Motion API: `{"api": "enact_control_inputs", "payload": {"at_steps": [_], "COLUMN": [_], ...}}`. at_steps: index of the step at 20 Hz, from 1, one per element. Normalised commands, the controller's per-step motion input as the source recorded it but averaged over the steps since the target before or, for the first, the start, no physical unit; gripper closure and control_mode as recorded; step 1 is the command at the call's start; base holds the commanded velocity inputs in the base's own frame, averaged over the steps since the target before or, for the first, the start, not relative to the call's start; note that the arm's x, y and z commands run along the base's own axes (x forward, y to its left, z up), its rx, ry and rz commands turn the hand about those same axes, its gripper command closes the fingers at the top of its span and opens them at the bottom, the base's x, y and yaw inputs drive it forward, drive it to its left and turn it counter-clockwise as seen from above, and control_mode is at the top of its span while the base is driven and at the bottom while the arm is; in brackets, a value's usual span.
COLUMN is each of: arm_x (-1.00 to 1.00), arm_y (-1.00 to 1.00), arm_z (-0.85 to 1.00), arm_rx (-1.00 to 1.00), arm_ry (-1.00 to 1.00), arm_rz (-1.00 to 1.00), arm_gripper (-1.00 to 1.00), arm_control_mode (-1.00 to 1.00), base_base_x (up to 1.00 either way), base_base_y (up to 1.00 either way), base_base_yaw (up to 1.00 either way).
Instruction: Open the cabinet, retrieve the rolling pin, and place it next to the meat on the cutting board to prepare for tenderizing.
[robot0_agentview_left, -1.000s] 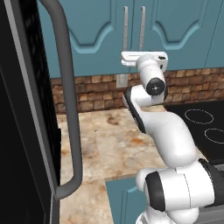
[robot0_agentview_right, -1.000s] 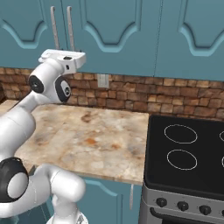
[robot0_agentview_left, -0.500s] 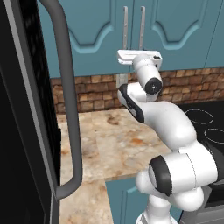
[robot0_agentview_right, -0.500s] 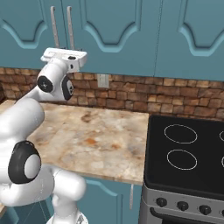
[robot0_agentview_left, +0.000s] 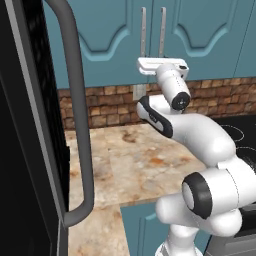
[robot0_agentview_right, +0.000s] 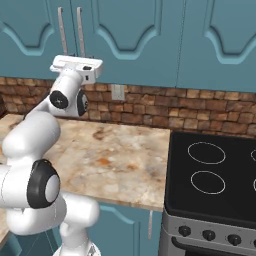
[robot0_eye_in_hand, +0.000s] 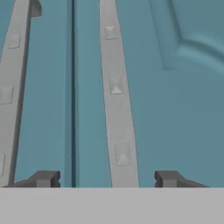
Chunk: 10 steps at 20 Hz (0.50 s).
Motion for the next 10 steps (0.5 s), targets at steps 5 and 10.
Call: {"api": "enact_control_inputs", "payload": {"at_steps": [5, 10], "arm_x": [0.12, 0.14], "arm_y": [-0.03, 0.00], "arm_z": [0.39, 0.25], "arm_rx": [0.00, 0.00], "arm_ry": [-0.09, -0.03], "arm_rz": [0.00, 0.00], "arm_gripper": [-1.00, 1.00], "arm_control_mode": [-1.00, -1.00], "base_base_x": [0.00, 0.00], "base_base_y": [0.00, 0.00], "base_base_yaw": [0.00, 0.00]}}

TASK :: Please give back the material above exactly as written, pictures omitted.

YOUR RESPONSE ::
Motion API: `{"api": "enact_control_inputs", "payload": {"at_steps": [_], "COLUMN": [_], ...}}`. at_steps: index of the step at 20 Hz, from 1, one per element. Normalised commands, the controller's per-step motion input as the source recorded it but averaged over the steps since the target before or, for the first, the start, no physical unit; gripper closure and control_mode as recorded; step 1 is the command at the call's start; base holds the commanded velocity inputs in the base's own frame, averaged over the steps since the target before or, for the first, the start, not relative to the call's start; note that the arm's x, y and z commands run along the base's own axes (x forward, y to its left, z up), its rx, ry and rz commands turn the hand about those same axes, its gripper command closes the fingers at the top of its span and opens them at the bottom, the base's x, y and yaw inputs drive it forward, drive it to its left and turn it counter-clockwise as seen from above, and control_mode is at the top of its span while the base is driven and at the bottom while the arm is; in brackets, a value's usual span.
COLUMN is each of: arm_x (-1.00 to 1.00), arm_y (-1.00 to 1.00), arm_z (-0.85 to 1.00), arm_rx (-1.00 to 1.00), arm_ry (-1.00 to 1.00), arm_rz (-1.00 to 1.00), arm_gripper (-1.00 to 1.00), arm_control_mode (-1.00 to 1.00), base_base_x (up to 1.00 either way), base_base_y (up to 1.00 either way), base_base_yaw (up to 1.00 either way).
Instruction: Open the cabinet, retrieve the rolling pin, and place it next to the meat on the cutting board to prepare for tenderizing.
[robot0_agentview_left, -1.000s] 
[robot0_agentview_right, -1.000s] 
[robot0_agentview_left, -0.500s] 
[robot0_agentview_right, -0.500s] 
[robot0_agentview_left, +0.000s] 
[robot0_agentview_right, +0.000s] 
[robot0_eye_in_hand, +0.000s] 
Chunk: 10 steps at 20 Hz (0.50 s).
Motion for the next 10 steps (0.5 s), targets at steps 5 and 10.
Call: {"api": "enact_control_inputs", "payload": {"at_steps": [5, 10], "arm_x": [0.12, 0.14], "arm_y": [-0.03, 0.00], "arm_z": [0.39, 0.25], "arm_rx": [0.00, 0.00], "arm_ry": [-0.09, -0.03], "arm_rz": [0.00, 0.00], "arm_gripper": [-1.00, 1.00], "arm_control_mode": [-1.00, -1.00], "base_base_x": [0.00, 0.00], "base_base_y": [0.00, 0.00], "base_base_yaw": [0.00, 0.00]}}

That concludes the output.